[guided]To prove linear independence, we need a way to "read off" the coefficient of each $e_i \otimes f_j$ in a linear combination. The strategy is to construct, for each pair $(i_0, j_0)$, a linear functional on $V \otimes_k W$ that extracts the $(i_0, j_0)$-coefficient.

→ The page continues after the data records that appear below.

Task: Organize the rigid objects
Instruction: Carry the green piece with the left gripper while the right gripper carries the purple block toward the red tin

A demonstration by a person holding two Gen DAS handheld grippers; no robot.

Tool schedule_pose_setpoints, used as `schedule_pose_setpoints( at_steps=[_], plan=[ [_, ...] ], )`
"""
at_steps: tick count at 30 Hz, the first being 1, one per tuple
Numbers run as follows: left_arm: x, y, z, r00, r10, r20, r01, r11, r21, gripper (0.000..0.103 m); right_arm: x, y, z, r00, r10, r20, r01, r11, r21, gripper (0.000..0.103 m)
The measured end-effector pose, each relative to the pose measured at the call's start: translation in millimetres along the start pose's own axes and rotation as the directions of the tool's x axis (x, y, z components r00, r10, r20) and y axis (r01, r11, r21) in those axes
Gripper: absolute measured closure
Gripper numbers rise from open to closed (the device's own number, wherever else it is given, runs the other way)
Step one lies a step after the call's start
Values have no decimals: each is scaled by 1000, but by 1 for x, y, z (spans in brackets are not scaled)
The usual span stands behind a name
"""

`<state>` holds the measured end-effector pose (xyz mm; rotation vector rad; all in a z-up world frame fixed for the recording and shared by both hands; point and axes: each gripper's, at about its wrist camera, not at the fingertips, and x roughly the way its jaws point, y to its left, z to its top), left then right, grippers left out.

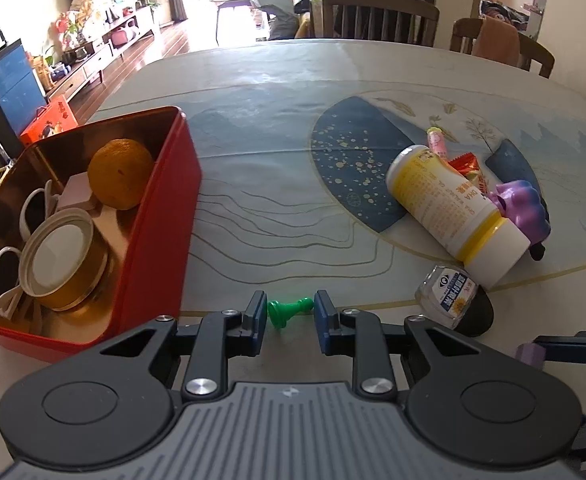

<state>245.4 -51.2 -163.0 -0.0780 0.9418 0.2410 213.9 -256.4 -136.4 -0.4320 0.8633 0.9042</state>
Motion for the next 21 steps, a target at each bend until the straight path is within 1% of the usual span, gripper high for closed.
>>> schedule_pose_setpoints(
  at_steps=[6, 11, 18, 21],
  plan=[
    [-15, 8, 3, 1000, -14, 17, 15, 1000, -20, 78, -18, -6, 4, 999, -22, 36, 20, 998, 61, 64],
    [-34, 14, 8, 999, -32, 39, 33, 999, -24, 78, -34, -8, 14, 997, -34, 67, 27, 995, 99, 64],
    [-65, 30, 18, 992, -76, 96, 80, 996, -36, 78, -56, 4, 40, 989, -40, 141, 27, 996, 88, 64],
    [-76, 38, 23, 989, -82, 119, 87, 995, -42, 78, -62, 10, 54, 985, -36, 166, 24, 997, 76, 64]
  ],
)
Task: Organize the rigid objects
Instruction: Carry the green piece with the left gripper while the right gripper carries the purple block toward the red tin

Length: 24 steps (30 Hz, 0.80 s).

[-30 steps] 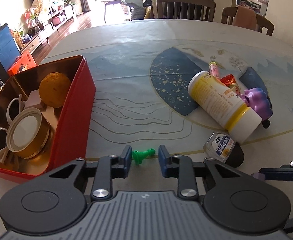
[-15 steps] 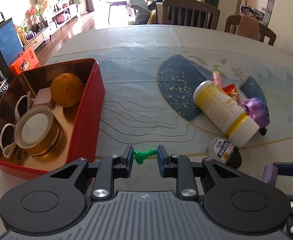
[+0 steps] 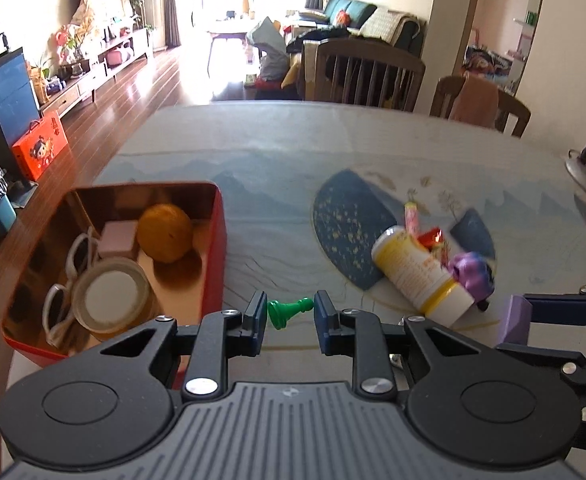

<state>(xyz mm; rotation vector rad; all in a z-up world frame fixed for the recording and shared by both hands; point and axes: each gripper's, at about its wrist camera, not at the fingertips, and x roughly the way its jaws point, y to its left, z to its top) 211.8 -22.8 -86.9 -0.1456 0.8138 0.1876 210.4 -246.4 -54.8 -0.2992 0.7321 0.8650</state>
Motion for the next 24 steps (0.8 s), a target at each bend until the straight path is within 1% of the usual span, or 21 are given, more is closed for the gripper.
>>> schedule_pose_setpoints(
  at_steps=[7, 16, 21, 24],
  plan=[
    [-17, 26, 13, 999, 14, 35, -14, 1000, -14, 78, 3, 26, 32, 999, 9, 39, -7, 999, -44, 64],
    [-31, 73, 26, 998, 33, 62, -31, 999, -38, 78, 21, 62, 61, 998, 28, 62, -23, 996, -81, 64],
    [-33, 102, 35, 997, 46, 64, -42, 997, -57, 78, 33, 77, 74, 997, 40, 67, -34, 996, -83, 64],
    [-31, 121, 38, 997, 48, 58, -44, 996, -71, 78, 42, 82, 82, 997, 54, 63, -50, 997, -62, 64]
  ],
)
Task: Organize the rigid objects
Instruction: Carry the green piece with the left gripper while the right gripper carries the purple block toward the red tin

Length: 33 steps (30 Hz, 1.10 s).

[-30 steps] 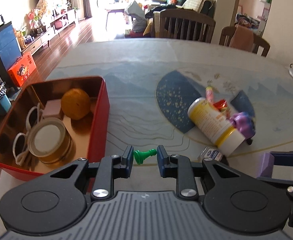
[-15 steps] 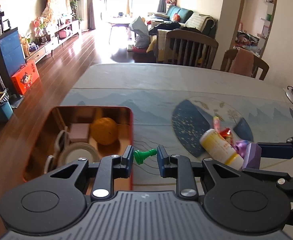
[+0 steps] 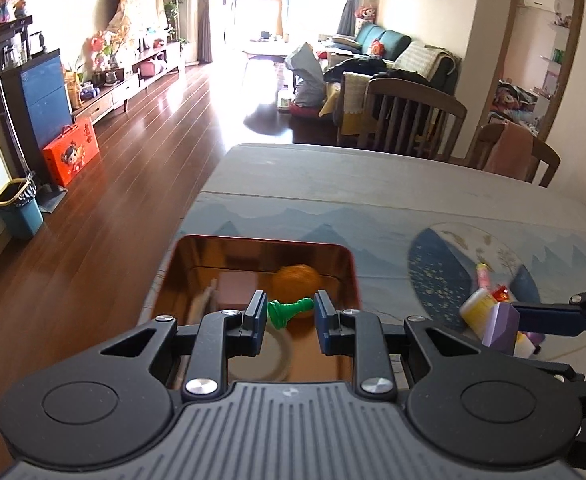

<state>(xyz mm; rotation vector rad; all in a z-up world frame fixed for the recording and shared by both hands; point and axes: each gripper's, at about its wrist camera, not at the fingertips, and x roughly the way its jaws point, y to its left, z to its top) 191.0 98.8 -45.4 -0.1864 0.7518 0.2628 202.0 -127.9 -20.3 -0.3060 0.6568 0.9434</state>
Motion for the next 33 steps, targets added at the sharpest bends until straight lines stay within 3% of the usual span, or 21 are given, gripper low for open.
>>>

For each $1 \le i_0 \le m$, let $\varepsilon_{i_0}: V \to k$ denote the $i_0$-th coordinate functional defined by $\varepsilon_{i_0}(e_i) = \delta_{i, i_0}$ (the Kronecker delta). This is the unique element of $V^*$ satisfying $\varepsilon_{i_0}\left(\sum_i a_i e_i\right) = a_{i_0}$. Similarly, for each $1 \le j_0 \le n$, let $\varepsilon_{j_0}': W \to k$ be the $j_0$-th coordinate functional with $\varepsilon_{j_0}'(f_j) = \delta_{j, j_0}$.
Now define
\begin{align*}
\beta_{i_0, j_0}: V \times W &\to k \\
(v, w) &\mapsto \varepsilon_{i_0}(v) \cdot \varepsilon_{j_0}'(w).
\end{align*}
This is bilinear: for fixed $w$, the map $v \mapsto \varepsilon_{i_0}(v) \cdot \varepsilon_{j_0}'(w)$ is linear because $\varepsilon_{i_0}$ is linear and $\varepsilon_{j_0}'(w)$ is a scalar, and symmetrically in the second argument.
By the [universal property of the tensor product](/theorems/???), there is a unique linear map $\tilde{\beta}_{i_0, j_0}: V \otimes_k W \to k$ satisfying
\begin{align*}
\tilde{\beta}_{i_0, j_0}(v \otimes w) = \beta_{i_0, j_0}(v, w) = \varepsilon_{i_0}(v) \cdot \varepsilon_{j_0}'(w)
\end{align*}
for all $v \in V$, $w \in W$. Why does this help? Because evaluating on basis tensors gives
\begin{align*}
\tilde{\beta}_{i_0, j_0}(e_i \otimes f_j) = \varepsilon_{i_0}(e_i) \cdot \varepsilon_{j_0}'(f_j) = \delta_{i, i_0}\, \delta_{j, j_0},
\end{align*}
so $\tilde{\beta}_{i_0, j_0}$ picks out the coefficient of $e_{i_0} \otimes f_{j_0}$ and kills all other basis tensors.[/guided]